Bolus Herbarium, Department of Biological Sciences, University of Cape Town, Cape Town, Western Cape, 7700, South Africa; and Department of Palaeobiology, Swedish Museum of Natural History, P.O. Box 50007, 104 05 Stockholm, Sweden.
Syst Biol. 2014 Jan 1;63(1):1-16. doi: 10.1093/sysbio/syt052. Epub 2013 Aug 11.

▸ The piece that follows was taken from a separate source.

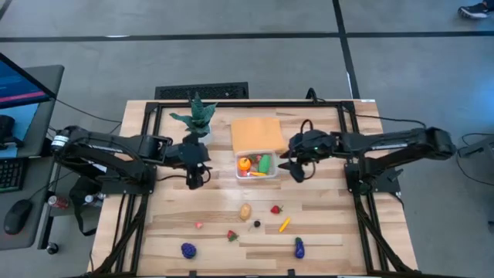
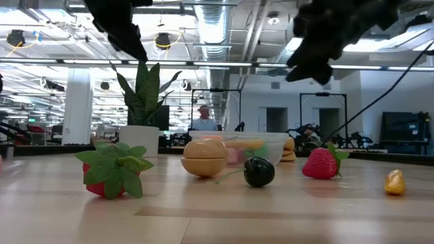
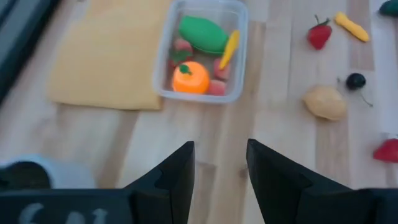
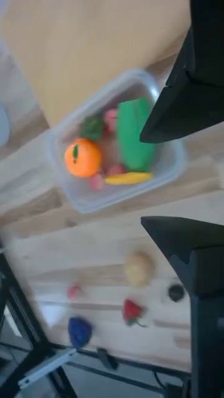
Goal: Pick and placing Produce into tupperware
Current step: Put the pink apricot into the transparent bin
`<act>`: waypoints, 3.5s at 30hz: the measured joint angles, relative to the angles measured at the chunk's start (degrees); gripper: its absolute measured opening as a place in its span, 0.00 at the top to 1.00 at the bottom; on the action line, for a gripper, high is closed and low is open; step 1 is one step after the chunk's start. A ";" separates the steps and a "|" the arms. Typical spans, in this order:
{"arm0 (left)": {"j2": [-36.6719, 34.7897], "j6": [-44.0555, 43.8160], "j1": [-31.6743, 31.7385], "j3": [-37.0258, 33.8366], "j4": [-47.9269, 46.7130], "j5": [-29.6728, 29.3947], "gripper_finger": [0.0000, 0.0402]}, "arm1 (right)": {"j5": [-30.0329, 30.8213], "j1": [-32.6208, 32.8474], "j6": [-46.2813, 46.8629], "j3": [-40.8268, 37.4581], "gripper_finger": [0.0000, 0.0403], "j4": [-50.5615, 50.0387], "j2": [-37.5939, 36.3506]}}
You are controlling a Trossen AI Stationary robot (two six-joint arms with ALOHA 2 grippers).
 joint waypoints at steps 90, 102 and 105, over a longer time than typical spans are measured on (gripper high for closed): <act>19.30 -48.05 -55.19 -20.66 22.17 -29.45 0.66 | 4.92 9.10 19.18 -0.02 0.68 -21.85 -16.73; 25.28 -44.28 -53.84 -20.66 30.78 -23.94 0.66 | 5.46 9.10 18.13 -0.03 0.68 -21.88 -16.73; 27.36 -45.20 -53.77 -20.66 32.83 -24.48 0.66 | 5.44 9.21 18.88 -0.04 0.68 -21.89 -16.73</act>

Nuclear DNA is widely used to estimate phylogenetic and phylogeographic relationships. Nuclear gene variants may be present in an individual's genome, and these result in Intra-Individual Site Polymorphisms (2ISP; pronounced "twisp") in direct-PCR or individual-consensus sequences based on a sample of clones or fragment sequences from next generation sequencing (NGS). 2ISPs can occur fairly often, especially within, but not restricted to, high-copy-number regions such as the widely used internal transcribed spacers of the nuclear ribosomal cistron. Dealing with 2ISPs has been problematic as phylogeny reconstruction optimality criteria generally do not take account of this variation. Here we test whether an approach that treats 2ISPs as additional (termed "informative"), rather than ambiguous, characters offers improved support in three common criteria used for phylogenetic inference: Minimum Evolution (via Neighbour Joining), Maximum Parsimony, and Maximum Likelihood. We demonstrate significant improvements using the 2ISP-informative treatment with simulated, real-world, and case-study data sets. We envisage that this 2ISP-informative approach will greatly aid phylogenetic inference using any nuclear DNA regions that contain polymorphisms within individuals (including consensus sequences generated from NGS), especially at the intrageneric or intraspecific level.
核 DNA 广泛用于估计系统发育和系统地理关系。核基因变体可能存在于个体的基因组中,这些变体导致直接 PCR 或基于克隆或片段序列的下一代测序 (NGS) 样本的个体共识序列中的个体内部位点多态性 (2ISP;发音为“twisp”)。2ISPs 可能相当常见,尤其是在高拷贝数区域内,但不仅限于此,例如广泛使用的核核糖体基因内转录间隔区。处理 2ISPs 一直存在问题,因为系统发育重建最优标准通常不考虑这种变异。在这里,我们测试了一种将 2ISPs 视为额外(称为“信息性”)而不是模棱两可的字符的方法,是否在用于系统发育推断的三个常用标准中提供了更好的支持:最小进化(通过邻接法)、最大简约法和最大似然法。我们使用模拟、真实世界和案例研究数据集证明了这种 2ISP 信息性处理的显著改进。我们设想,这种 2ISP 信息性方法将极大地帮助使用任何包含个体内多态性的核 DNA 区域(包括来自 NGS 的共识序列)进行系统发育推断,特别是在属内或种内水平。